Esther: I didn’t have to. They promoted themselves. But I did discover by reading more titles, especially the ones the kids wouldn’t pick up on their own, led to less popular titles going out more often. For instance, most of the kids passed over A Bit Haywire by Scott Zirkel, but every kid who picked it up at my suggestion has come in begging for volume two.
Are teachers responding to the books as well? Have any of them begun to look at them or incorporate them into their classrooms in any way?
Arlene: Teachers are integrating graphic novels into their core classes, particularly in social studies. Specifically, we have found two graphic novels about Louis Riel. Both are at different reading levels, which eases with differentiation. Students respond positively to the text that is supported by images.
Esther: The teachers are responding well to the books. This year, two eighth-grade teachers taught Maus I. The classes had to write their own comics too. They did such wonderful work. And just yesterday, I was showing a teacher interested in starting a book club Satchel Paige…she admitted to never reading a comic before, so I was showing her how to follow the panels. Her students chose a different book for the book club, but she told me she was disappointed because she had been pushing for Satchel Paige. After reading it, she loved it!
Ryan: Not much from my experiences, as limited as it may be thus far, still being a substitute. I already discussed the value of graphic novels as an education tool. As a social studies teacher (someday soon, I hope), I might not be in a position to answer this as well as an English or reading teacher could. Time constraints, and the way the curriculum has become so standardized and specific, poses a challenge to finding an opportunity to include graphic novels in one’s classroom. On the contrary, visual mediums are important educational tools, and graphic novels certainly classify as such. There are many graphic novels, nonfiction and fiction, that could certainly be used to supplement a history lesson. I recently read a graphic novel we just ordered about a Jewish woman and her daughter escaping Nazi Germany that was excellent and would love to show a class one day. However, I can’t think of the title off the top of my head.
Do teachers respond to graphic nonfiction in the same way they respond to graphic novels?
Esther: I think it depends on the title. So much of the graphic nonfiction is mediocre, so I don’t push it myself. The titles that are out there are great, but I’m still looking for nonlanguage arts teachers to bring them into the classroom. Our school just purchased a document reader, so I hope it might encourage teachers to show parts of a graphic novel or graphic nonfiction to the class when it connects and enhances their lesson unit.

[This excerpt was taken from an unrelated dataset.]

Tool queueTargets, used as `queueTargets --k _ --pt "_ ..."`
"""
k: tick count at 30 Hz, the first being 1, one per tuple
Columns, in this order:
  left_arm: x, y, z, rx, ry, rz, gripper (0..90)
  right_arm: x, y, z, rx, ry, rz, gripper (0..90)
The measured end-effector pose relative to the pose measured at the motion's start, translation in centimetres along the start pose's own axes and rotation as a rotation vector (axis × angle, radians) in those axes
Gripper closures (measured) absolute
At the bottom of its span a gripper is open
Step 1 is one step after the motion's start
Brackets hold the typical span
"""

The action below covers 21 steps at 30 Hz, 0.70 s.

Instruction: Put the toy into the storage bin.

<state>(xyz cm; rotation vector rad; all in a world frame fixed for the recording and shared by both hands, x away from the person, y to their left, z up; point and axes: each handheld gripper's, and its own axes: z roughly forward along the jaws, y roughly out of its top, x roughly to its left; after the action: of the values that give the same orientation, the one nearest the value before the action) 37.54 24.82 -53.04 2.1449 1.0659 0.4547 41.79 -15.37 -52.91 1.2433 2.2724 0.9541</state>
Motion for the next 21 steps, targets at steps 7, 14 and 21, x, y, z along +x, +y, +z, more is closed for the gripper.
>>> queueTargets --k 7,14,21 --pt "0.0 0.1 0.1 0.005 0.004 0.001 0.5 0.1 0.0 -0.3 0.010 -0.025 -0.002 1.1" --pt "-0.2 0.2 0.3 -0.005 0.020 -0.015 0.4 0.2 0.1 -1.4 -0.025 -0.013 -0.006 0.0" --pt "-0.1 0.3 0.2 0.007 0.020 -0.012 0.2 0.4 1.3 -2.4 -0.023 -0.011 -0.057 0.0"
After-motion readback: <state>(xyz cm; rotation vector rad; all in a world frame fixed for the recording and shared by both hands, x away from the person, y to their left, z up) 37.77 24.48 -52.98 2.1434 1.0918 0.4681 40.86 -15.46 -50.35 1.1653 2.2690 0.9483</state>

Arlene: Graphic novels assist teachers in further differentiating instruction. When offered as one of several alternatives, graphic novels, whether fiction or nonfiction, serve to engage visual learners as well as struggling, reluctant, or nonreaders.
In your experience, have you learned anything that would be valuable to other librarians and media specialists beginning a graphic novel program in their libraries?
Arlene: Don’t hesitate! Jump in and start developing your school library’s graphic novel collection. It is well worth it!
Esther: I think the most important lesson I learned the last six years I’ve been working with graphic novels is that the only real way to keep up with the collection is to read it. Not every single book—I don’t read every single fiction and nonfiction book in the library. But I do read a lot. And now I have to balance YA and graphic novels. It’s a huge balancing act, but it’s only improved my collection. Many of my eighth-graders are sad to graduate because they know their high school won’t have as large a comics collection. It didn’t start out that way. It only became a vibrant collection after I started reading and appreciating the medium.